[Activity]
Leaving out the pictures, return word for word the stretch of entries below from the line holding "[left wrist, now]" through the line holding "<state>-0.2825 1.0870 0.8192".
*** Opening of Data in this exercise ***
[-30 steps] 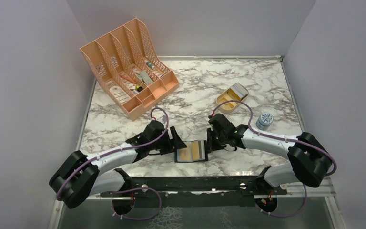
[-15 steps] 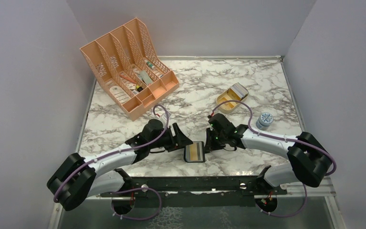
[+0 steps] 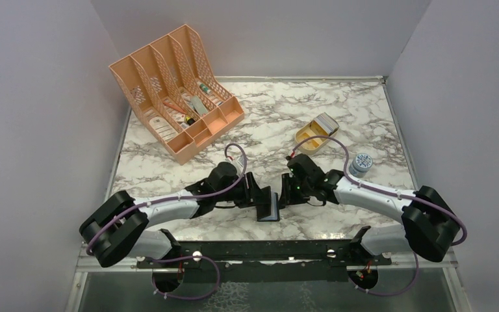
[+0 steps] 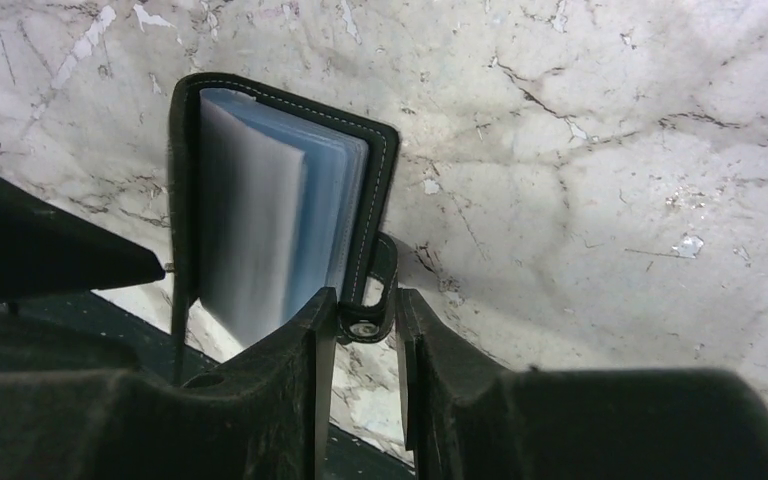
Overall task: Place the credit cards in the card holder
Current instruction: Close the card holder at the center of the board.
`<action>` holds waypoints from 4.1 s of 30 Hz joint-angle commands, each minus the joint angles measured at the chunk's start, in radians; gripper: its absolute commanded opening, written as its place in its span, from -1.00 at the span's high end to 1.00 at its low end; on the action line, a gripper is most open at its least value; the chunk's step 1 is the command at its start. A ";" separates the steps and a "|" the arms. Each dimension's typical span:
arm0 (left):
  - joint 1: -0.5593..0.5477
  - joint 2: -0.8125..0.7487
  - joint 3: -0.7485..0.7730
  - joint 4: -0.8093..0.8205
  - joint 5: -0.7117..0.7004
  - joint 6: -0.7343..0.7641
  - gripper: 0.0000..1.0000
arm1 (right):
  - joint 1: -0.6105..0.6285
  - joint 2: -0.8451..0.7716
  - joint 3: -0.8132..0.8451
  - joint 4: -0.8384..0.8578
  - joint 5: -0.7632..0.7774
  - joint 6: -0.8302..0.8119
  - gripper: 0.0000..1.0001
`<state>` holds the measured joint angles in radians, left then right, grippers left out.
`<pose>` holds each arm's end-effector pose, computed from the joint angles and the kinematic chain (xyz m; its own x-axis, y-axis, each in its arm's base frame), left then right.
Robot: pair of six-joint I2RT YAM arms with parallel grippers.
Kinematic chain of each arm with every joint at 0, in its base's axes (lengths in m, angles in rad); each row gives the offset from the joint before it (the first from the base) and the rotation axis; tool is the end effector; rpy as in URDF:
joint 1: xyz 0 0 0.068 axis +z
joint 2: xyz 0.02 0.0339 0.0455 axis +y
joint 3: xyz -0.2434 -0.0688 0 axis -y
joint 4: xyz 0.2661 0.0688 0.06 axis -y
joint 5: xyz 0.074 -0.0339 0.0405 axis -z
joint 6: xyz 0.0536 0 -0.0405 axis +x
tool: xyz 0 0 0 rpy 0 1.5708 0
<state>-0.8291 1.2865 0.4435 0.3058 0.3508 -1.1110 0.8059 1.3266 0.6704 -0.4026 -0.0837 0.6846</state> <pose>0.1758 -0.2192 0.1247 -0.9527 -0.2060 -0.2237 0.0860 0.5230 -0.8480 0.1844 0.1986 0.1238 -0.9402 -0.0696 -0.3334 -0.1972 0.9094 0.3663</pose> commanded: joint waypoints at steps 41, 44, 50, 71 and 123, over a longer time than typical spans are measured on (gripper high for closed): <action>-0.025 0.243 0.077 0.016 -0.045 0.120 0.46 | 0.007 -0.082 -0.015 0.071 -0.050 0.040 0.98; -0.024 0.240 0.080 0.015 -0.044 0.119 0.46 | 0.007 -0.076 0.009 0.034 -0.035 0.038 0.95; -0.025 0.242 0.087 0.014 -0.038 0.116 0.46 | 0.007 -0.101 0.061 -0.108 0.040 0.044 0.51; -0.030 0.211 0.091 -0.022 -0.052 0.122 0.45 | 0.048 0.021 0.112 -0.147 0.138 0.032 0.18; -0.033 0.180 0.072 -0.053 -0.085 0.129 0.44 | 0.050 0.009 0.077 -0.188 0.194 0.068 0.62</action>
<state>-0.8597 1.4826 0.5217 0.2749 0.2985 -0.9997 0.8497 1.3228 0.7563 -0.5915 0.0841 0.7334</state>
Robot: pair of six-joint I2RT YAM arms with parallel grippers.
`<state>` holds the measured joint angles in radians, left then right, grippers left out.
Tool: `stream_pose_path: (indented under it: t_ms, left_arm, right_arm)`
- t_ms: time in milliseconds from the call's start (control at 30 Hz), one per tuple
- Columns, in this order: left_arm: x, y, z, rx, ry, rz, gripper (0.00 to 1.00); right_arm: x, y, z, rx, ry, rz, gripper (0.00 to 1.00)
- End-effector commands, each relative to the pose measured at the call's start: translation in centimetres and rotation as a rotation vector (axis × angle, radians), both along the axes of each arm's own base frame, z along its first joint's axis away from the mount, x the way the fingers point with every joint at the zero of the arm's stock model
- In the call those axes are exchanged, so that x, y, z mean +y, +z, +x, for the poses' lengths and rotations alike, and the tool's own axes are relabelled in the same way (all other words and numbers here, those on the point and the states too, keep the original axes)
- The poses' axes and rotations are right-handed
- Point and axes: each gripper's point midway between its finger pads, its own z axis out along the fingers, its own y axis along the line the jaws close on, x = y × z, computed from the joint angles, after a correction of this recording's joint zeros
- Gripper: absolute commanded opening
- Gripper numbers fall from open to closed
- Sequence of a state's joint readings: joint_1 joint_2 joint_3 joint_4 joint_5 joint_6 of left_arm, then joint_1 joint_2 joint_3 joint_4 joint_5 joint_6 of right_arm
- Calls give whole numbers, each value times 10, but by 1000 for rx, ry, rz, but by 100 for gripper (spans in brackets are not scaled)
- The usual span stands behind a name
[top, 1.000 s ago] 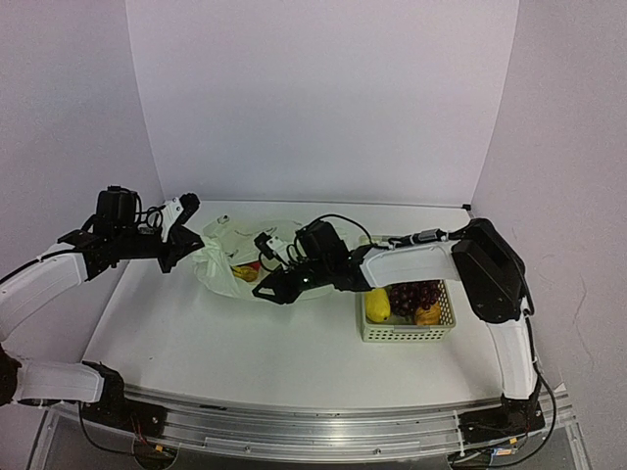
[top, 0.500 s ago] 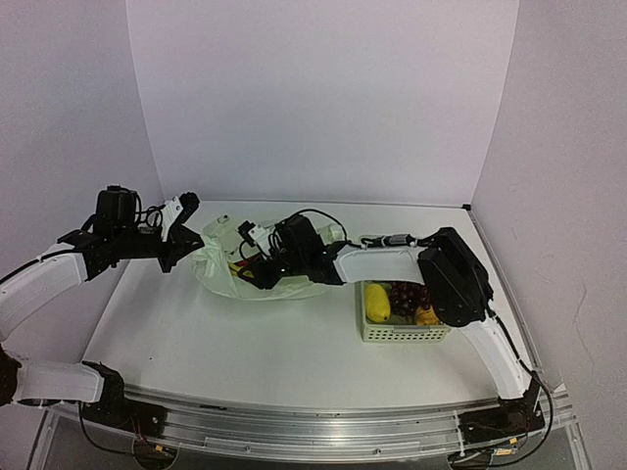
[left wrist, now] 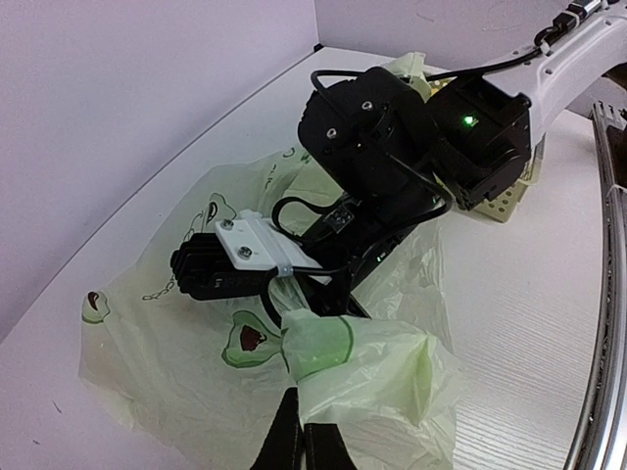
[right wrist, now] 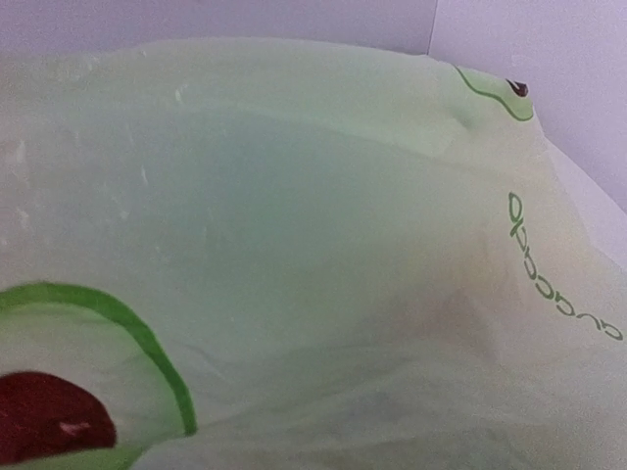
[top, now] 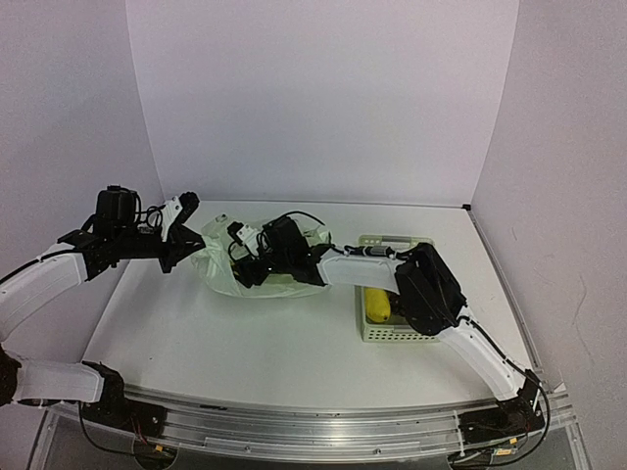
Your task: Untie the knot of the plastic bag and take out the fruit
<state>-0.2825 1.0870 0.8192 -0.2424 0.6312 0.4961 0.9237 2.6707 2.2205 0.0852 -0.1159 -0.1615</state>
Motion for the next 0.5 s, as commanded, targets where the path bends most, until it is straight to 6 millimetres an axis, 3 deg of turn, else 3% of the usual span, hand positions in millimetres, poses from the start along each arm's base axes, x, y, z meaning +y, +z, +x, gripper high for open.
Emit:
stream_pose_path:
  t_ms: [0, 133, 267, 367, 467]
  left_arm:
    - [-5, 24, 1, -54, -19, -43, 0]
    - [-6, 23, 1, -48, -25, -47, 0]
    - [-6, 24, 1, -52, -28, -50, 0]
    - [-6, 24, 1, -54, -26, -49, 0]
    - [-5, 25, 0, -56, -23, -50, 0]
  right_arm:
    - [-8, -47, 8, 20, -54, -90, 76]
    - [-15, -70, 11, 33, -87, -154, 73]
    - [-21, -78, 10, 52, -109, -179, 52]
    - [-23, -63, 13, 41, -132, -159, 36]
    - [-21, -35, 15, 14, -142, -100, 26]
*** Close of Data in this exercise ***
[Output of the exercise]
[left wrist, now] 
[right wrist, now] 
[top, now] 
Your task: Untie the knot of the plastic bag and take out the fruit
<state>-0.2825 1.0870 0.8192 -0.2424 0.6312 0.4961 0.9237 2.6707 2.2205 0.0852 -0.1159 -0.1615</state>

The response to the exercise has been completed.